### DATA TO USE
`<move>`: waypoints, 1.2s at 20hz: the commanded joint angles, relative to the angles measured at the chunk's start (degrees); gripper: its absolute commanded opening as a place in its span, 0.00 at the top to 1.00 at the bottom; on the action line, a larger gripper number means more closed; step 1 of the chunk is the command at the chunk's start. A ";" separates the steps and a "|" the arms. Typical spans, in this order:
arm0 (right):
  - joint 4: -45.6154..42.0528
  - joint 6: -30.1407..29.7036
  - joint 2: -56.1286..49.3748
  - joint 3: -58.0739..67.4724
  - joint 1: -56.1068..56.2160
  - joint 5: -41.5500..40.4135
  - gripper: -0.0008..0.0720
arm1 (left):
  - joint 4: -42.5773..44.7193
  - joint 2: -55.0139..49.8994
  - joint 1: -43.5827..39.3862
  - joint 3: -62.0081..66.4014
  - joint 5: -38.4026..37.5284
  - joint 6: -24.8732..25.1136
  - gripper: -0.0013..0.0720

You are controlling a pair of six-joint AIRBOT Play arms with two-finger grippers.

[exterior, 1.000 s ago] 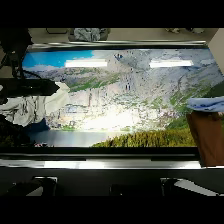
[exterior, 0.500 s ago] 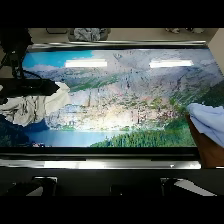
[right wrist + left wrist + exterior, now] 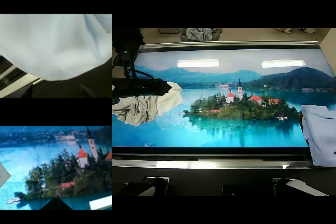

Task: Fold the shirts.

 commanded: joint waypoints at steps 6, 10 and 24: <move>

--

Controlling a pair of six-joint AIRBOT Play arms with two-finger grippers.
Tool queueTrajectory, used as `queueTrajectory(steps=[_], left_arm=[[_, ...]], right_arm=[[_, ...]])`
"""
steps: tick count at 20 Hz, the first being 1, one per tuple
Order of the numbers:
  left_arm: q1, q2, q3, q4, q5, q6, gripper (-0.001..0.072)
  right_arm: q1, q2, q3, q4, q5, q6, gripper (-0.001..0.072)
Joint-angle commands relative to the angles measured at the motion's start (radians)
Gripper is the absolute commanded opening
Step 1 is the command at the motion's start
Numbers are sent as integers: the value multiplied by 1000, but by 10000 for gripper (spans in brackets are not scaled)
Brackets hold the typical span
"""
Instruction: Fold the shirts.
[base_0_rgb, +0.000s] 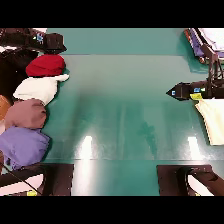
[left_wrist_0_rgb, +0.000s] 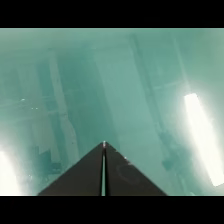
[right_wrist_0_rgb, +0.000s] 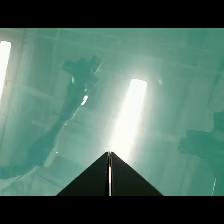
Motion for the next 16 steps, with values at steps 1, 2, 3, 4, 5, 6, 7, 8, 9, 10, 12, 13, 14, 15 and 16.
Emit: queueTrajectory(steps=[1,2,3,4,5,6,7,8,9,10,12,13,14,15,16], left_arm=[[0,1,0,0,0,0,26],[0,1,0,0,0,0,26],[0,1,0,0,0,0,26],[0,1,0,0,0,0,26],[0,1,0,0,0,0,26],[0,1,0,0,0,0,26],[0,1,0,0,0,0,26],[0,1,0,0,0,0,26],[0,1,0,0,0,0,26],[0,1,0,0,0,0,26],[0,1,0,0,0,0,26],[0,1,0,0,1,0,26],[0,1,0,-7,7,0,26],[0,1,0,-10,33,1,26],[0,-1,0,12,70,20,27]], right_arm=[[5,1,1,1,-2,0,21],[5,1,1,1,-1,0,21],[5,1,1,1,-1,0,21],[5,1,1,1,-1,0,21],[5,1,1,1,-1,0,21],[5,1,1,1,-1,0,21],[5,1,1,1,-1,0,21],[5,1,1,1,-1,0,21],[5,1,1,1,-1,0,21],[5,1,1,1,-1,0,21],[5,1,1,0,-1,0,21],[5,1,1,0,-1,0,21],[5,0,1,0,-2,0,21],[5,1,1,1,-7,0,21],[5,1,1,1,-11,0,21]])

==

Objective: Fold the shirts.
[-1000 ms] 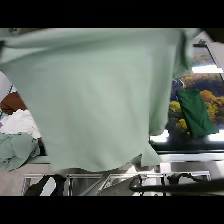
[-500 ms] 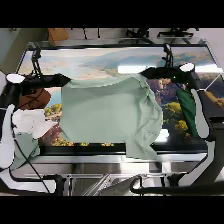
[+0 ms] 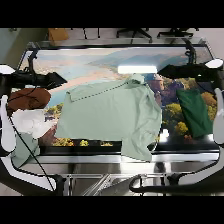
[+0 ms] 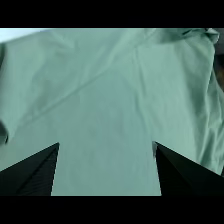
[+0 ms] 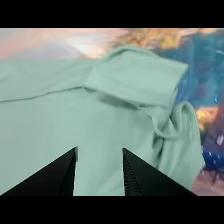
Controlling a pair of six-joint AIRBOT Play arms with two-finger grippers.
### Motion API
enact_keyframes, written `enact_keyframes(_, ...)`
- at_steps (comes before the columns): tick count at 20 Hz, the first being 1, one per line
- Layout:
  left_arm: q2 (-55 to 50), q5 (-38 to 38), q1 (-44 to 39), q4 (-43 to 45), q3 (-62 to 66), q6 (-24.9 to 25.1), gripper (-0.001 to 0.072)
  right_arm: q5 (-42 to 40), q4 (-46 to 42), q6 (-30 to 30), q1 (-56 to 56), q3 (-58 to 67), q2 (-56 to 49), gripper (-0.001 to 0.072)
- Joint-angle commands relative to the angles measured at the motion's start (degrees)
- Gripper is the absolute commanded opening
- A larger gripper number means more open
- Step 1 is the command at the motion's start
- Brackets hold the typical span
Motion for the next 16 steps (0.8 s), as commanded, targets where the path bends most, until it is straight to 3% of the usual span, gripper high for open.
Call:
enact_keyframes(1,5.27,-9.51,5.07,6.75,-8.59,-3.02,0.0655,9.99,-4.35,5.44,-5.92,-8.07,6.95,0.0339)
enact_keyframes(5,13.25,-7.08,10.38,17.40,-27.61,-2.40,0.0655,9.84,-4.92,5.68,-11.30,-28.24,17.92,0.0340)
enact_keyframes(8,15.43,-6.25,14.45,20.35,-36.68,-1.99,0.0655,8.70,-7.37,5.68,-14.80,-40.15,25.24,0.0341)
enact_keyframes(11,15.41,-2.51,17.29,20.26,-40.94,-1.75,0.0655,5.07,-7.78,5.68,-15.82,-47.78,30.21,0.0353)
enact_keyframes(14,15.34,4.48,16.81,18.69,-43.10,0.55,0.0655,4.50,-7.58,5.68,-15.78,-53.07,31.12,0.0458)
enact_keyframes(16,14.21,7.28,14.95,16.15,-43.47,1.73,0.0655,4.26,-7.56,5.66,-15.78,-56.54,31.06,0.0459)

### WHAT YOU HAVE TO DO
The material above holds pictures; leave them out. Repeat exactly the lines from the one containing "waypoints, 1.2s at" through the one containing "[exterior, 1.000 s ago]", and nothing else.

### ANSWER AREA
`<move>`: waypoints, 1.2s at 20hz: the commanded joint angles, relative to the angles measured at the chunk's start (degrees); gripper: its absolute commanded opening as a place in its span, 0.00 at the top to 1.00 at the bottom; on the action line, a larger gripper number means more closed; step 1 of the chunk is the command at the chunk's start. A ";" separates the steps and a "|" the arms. Typical spans, in this order:
arm0 (right):
  - joint 4: -45.6154..42.0528
  - joint 6: -30.1407..29.7036
  - joint 2: -56.1286..49.3748
  - joint 3: -58.0739..67.4724
  - joint 1: -56.1068..56.2160
  - joint 5: -41.5500..40.4135
  - gripper: -0.0008..0.0720
arm1 (left):
  - joint 4: -42.5773..44.7193
  - joint 2: -55.0139..49.8994
  - joint 1: -43.5827..39.3862
  - joint 3: -62.0081..66.4014
  - joint 5: -38.4026..37.5284
  - joint 6: -24.8732..25.1136
  - gripper: -0.0013..0.0720

You are controlling a pair of six-joint AIRBOT Play arms with two-finger grippers.

[exterior, 1.000 s ago] 

The given answer completes the exercise.